Each entry that follows should be set down precisely, with its pictures removed.
========
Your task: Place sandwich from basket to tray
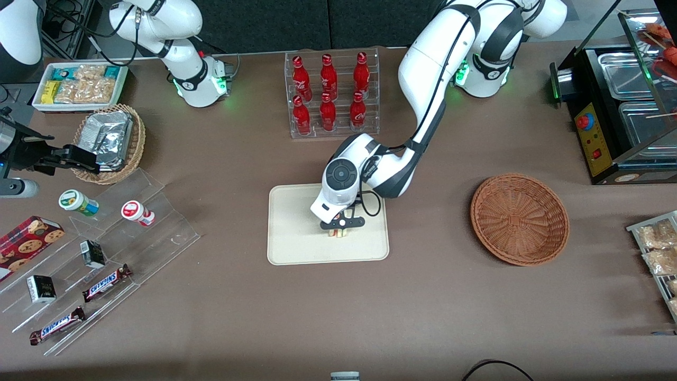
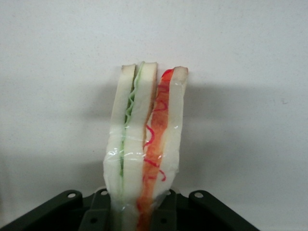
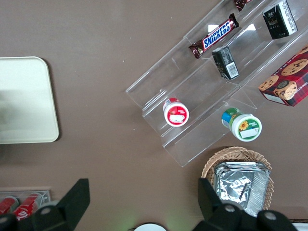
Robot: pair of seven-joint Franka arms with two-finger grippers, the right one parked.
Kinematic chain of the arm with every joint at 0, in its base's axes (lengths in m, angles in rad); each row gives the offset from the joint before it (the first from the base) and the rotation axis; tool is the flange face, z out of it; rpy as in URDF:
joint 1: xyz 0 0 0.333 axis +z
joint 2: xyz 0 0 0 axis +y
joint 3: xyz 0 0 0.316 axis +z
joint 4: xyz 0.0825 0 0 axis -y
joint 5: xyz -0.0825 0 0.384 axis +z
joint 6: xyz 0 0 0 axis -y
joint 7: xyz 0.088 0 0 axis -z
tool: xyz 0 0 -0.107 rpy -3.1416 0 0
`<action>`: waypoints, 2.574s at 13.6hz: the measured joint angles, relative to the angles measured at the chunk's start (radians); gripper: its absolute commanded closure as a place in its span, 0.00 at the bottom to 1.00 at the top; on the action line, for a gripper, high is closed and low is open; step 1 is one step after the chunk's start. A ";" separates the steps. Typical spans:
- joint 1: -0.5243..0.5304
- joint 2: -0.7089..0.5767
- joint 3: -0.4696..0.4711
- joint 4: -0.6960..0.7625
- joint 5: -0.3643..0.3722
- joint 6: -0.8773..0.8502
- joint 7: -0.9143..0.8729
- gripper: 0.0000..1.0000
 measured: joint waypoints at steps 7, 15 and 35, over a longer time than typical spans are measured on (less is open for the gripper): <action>0.000 -0.004 0.002 0.022 0.055 -0.006 0.000 0.00; 0.088 -0.312 0.020 -0.039 0.111 -0.353 0.002 0.00; 0.658 -1.096 0.025 -0.415 0.164 -0.705 0.759 0.00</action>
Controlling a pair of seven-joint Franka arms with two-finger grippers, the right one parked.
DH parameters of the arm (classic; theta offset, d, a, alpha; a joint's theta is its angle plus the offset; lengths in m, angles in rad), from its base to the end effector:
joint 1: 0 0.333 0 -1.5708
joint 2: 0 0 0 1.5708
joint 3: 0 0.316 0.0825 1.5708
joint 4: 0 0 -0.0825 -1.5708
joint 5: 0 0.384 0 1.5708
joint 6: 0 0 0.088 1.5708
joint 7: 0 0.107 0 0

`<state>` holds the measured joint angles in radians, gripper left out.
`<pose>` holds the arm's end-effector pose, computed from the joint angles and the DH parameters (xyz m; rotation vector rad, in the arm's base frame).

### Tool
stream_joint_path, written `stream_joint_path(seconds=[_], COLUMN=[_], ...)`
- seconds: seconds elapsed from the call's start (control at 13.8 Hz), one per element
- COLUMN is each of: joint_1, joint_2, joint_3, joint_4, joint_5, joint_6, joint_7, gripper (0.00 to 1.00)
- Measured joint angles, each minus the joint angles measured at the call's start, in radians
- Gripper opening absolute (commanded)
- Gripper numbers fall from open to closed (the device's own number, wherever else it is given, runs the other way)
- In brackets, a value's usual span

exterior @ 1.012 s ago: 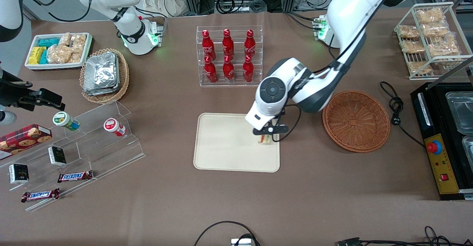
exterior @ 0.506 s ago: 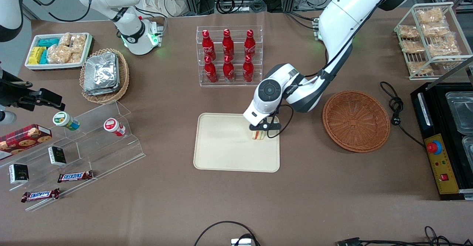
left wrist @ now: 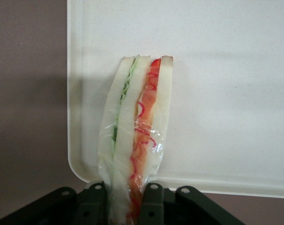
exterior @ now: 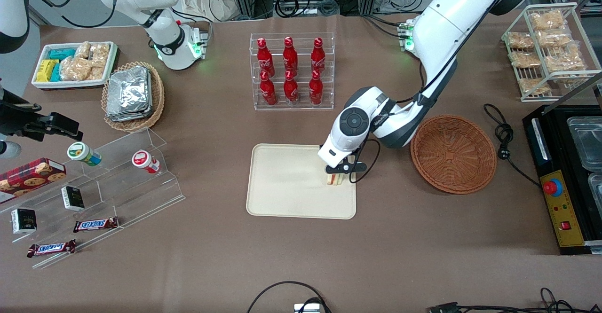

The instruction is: Place sandwich from basket to tray

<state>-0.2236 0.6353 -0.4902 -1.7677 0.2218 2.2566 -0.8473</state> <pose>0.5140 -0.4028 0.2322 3.0916 0.0914 -0.1970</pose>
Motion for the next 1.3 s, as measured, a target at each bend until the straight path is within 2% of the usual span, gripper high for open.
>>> stream_joint_path(seconds=[0.29, 0.43, 0.8, 1.16, 1.3], joint_1=[0.011, 0.011, 0.033, 0.160, 0.237], joint_2=[-0.018, -0.062, -0.288, -0.648, -0.759], joint_3=[-0.001, -0.003, -0.007, -0.003, -0.001], joint_4=[0.022, 0.025, -0.027, -0.325, -0.359], joint_5=[0.004, 0.005, -0.003, -0.168, -0.213], joint_6=[-0.011, -0.080, -0.288, -0.320, -0.413], joint_7=[0.000, 0.000, 0.002, 0.262, 0.387], gripper=[1.00, 1.00, 1.00, 1.00, 1.00])
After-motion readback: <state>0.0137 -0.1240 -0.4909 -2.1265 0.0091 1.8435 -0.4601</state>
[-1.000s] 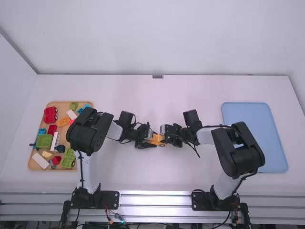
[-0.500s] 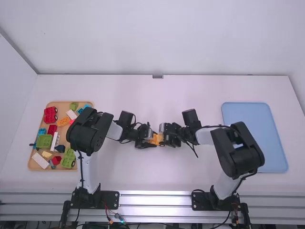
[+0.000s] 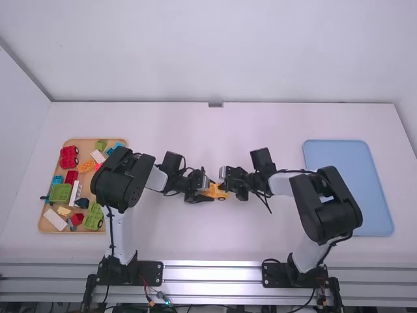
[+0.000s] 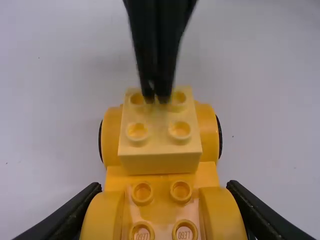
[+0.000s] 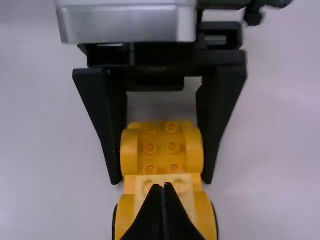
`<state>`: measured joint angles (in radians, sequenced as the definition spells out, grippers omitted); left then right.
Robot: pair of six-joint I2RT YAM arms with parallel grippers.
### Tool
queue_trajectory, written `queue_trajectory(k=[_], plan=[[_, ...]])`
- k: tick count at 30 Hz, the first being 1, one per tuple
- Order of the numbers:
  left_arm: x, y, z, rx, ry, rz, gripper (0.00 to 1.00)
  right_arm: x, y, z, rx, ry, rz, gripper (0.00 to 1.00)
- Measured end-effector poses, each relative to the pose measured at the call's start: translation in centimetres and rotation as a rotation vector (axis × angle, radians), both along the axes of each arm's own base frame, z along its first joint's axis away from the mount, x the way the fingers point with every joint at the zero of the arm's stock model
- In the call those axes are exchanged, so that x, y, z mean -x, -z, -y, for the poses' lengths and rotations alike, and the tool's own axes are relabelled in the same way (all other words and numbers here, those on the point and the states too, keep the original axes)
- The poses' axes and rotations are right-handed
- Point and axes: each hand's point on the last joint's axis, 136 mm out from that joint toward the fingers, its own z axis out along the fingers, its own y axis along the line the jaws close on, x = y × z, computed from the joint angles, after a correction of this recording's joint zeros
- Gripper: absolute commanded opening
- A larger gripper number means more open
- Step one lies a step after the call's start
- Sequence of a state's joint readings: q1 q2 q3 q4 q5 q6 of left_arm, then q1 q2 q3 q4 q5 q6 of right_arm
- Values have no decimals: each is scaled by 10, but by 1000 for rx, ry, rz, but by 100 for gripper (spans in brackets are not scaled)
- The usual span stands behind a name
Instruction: Assemble lego blocks to make yellow taxi
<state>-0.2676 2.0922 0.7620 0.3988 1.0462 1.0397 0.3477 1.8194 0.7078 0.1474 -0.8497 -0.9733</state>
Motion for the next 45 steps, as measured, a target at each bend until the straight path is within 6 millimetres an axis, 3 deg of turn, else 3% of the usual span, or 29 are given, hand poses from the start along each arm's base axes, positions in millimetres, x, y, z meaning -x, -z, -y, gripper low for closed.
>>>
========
RESPONSE AREA –
Your task: Place sandwich from basket to tray
Robot: pair of seven-joint Franka arms with two-finger grippers, the right one parked.
Kinematic chain of the arm with every joint at 0, in its base's axes (lengths in m, angles in rad); each row gives the offset from the joint before it (the first from the base) and the rotation axis; tool is the flange face, z out of it; rpy as in URDF:
joint 1: xyz 0 0 0.333 axis +z
joint 2: xyz 0 0 0 axis +y
joint 3: xyz 0 0 0.316 axis +z
joint 4: xyz 0.0825 0 0 axis -y
joint 5: xyz -0.0825 0 0.384 axis +z
joint 6: xyz 0 0 0 axis -y
joint 7: xyz 0.088 0 0 axis -z
tool: xyz 0 0 -0.107 rpy -3.1416 0 0
`<action>`: waypoints, 2.574s at 13.6hz: the measured joint angles, relative to the angles measured at the chunk's start (radians); gripper: its absolute commanded closure as a place in its span, 0.00 at the bottom to 1.00 at the top; on the action line, for a gripper, high is closed and low is open; step 1 is one step after the chunk's start. A ";" separates the steps. Typical spans:
- joint 1: -0.5243..0.5304
- joint 2: -0.7089..0.5767
- joint 3: -0.4696..0.4711
- joint 4: -0.6960..0.7625
- joint 5: -0.3643..0.3722
- joint 6: -0.8773..0.8502
- joint 7: -0.9143..0.8729
- gripper: 0.0000..1.0000
 measured: joint waypoints at steps 7, 15 and 35, over a longer time than typical spans are measured on (less is open for the gripper): <action>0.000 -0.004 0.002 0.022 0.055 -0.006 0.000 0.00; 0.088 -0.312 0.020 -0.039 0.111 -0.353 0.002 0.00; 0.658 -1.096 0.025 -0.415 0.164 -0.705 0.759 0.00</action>
Controlling a pair of seven-joint Franka arms with two-finger grippers, the right one parked.
DH parameters of the arm (classic; theta offset, d, a, alpha; a joint's theta is its angle plus the offset; lengths in m, angles in rad), from its base to the end effector:
joint 1: 0 0.333 0 -1.5708
joint 2: 0 0 0 1.5708
joint 3: 0 0.316 0.0825 1.5708
joint 4: 0 0 -0.0825 -1.5708
joint 5: 0 0.384 0 1.5708
joint 6: 0 0 0.088 1.5708
joint 7: 0 0.107 0 0

`<state>` holds the measured joint angles in radians, gripper left out.
`<pose>` holds the arm's end-effector pose, computed from the joint angles and the DH parameters (xyz m; rotation vector rad, in the arm's base frame).

### Tool
stream_joint_path, written `stream_joint_path(seconds=[_], COLUMN=[_], ...)`
- seconds: seconds elapsed from the call's start (control at 13.8 Hz), one per element
- COLUMN is each of: joint_1, joint_2, joint_3, joint_4, joint_5, joint_6, joint_7, gripper (0.00 to 1.00)
- Measured joint angles, each minus the joint angles measured at the call's start, in radians
- Gripper opening absolute (commanded)
- Gripper numbers fall from open to closed (the device's own number, wherever else it is given, runs the other way)
- In brackets, a value's usual span

exterior @ 1.012 s ago: 
exterior @ 0.506 s ago: 
left wrist @ now: 
exterior @ now: 

The instruction is: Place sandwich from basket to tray

<state>-0.2236 0.6353 -0.4902 -1.7677 0.2218 2.2566 -0.8473</state> <pose>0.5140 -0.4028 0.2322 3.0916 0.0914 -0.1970</pose>
Motion for the next 1.3 s, as measured, a target at each bend until the straight path is within 2% of the usual span, gripper high for open.
>>> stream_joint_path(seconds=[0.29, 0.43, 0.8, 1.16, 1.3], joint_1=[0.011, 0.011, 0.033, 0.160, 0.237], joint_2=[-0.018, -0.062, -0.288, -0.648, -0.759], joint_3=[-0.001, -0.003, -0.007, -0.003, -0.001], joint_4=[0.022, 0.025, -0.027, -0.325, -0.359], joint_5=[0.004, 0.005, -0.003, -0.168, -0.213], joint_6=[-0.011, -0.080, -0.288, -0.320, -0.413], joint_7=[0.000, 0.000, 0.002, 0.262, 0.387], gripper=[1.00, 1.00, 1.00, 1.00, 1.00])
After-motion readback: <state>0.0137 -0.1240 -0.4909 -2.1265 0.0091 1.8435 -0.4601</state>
[-1.000s] 
[-0.500s] 
[+0.000s] 
[+0.000s] 
[+0.000s] 
`<state>`: measured joint angles (in radians, sequenced as the definition spells out, grippers omitted); left then right.
Robot: pair of six-joint I2RT YAM arms with parallel grippers.
### Tool
queue_trajectory, written `queue_trajectory(k=[_], plan=[[_, ...]])`
- k: tick count at 30 Hz, the first being 1, one per tuple
- Order of the numbers:
  left_arm: x, y, z, rx, ry, rz, gripper (0.00 to 1.00)
  right_arm: x, y, z, rx, ry, rz, gripper (0.00 to 1.00)
- Measured end-effector poses, each relative to the pose measured at the call's start: translation in centimetres and rotation as a rotation vector (axis × angle, radians), both along the axes of each arm's own base frame, z along its first joint's axis away from the mount, x the way the fingers point with every joint at the zero of the arm's stock model
- In the call those axes are exchanged, so that x, y, z mean -x, -z, -y, for the poses' lengths and rotations alike, and the tool's own axes are relabelled in the same way (all other words and numbers here, those on the point and the states too, keep the original axes)
- The poses' axes and rotations are right-handed
- Point and axes: each hand's point on the last joint's axis, 136 mm out from that joint toward the fingers, its own z axis out along the fingers, its own y axis along the line the jaws close on, x = y × z, computed from the joint angles, after a correction of this recording's joint zeros
- Gripper: absolute commanded opening
- A larger gripper number means more open
- Step one lies a step after the call's start
- Sequence of a state's joint readings: q1 q2 q3 q4 q5 q6 of left_arm, then q1 q2 q3 q4 q5 q6 of right_arm
- Values have no decimals: each is scaled by 10, but by 1000 for rx, ry, rz, but by 100 for gripper (spans in brackets are not scaled)
- The usual span stands behind a name
Instruction: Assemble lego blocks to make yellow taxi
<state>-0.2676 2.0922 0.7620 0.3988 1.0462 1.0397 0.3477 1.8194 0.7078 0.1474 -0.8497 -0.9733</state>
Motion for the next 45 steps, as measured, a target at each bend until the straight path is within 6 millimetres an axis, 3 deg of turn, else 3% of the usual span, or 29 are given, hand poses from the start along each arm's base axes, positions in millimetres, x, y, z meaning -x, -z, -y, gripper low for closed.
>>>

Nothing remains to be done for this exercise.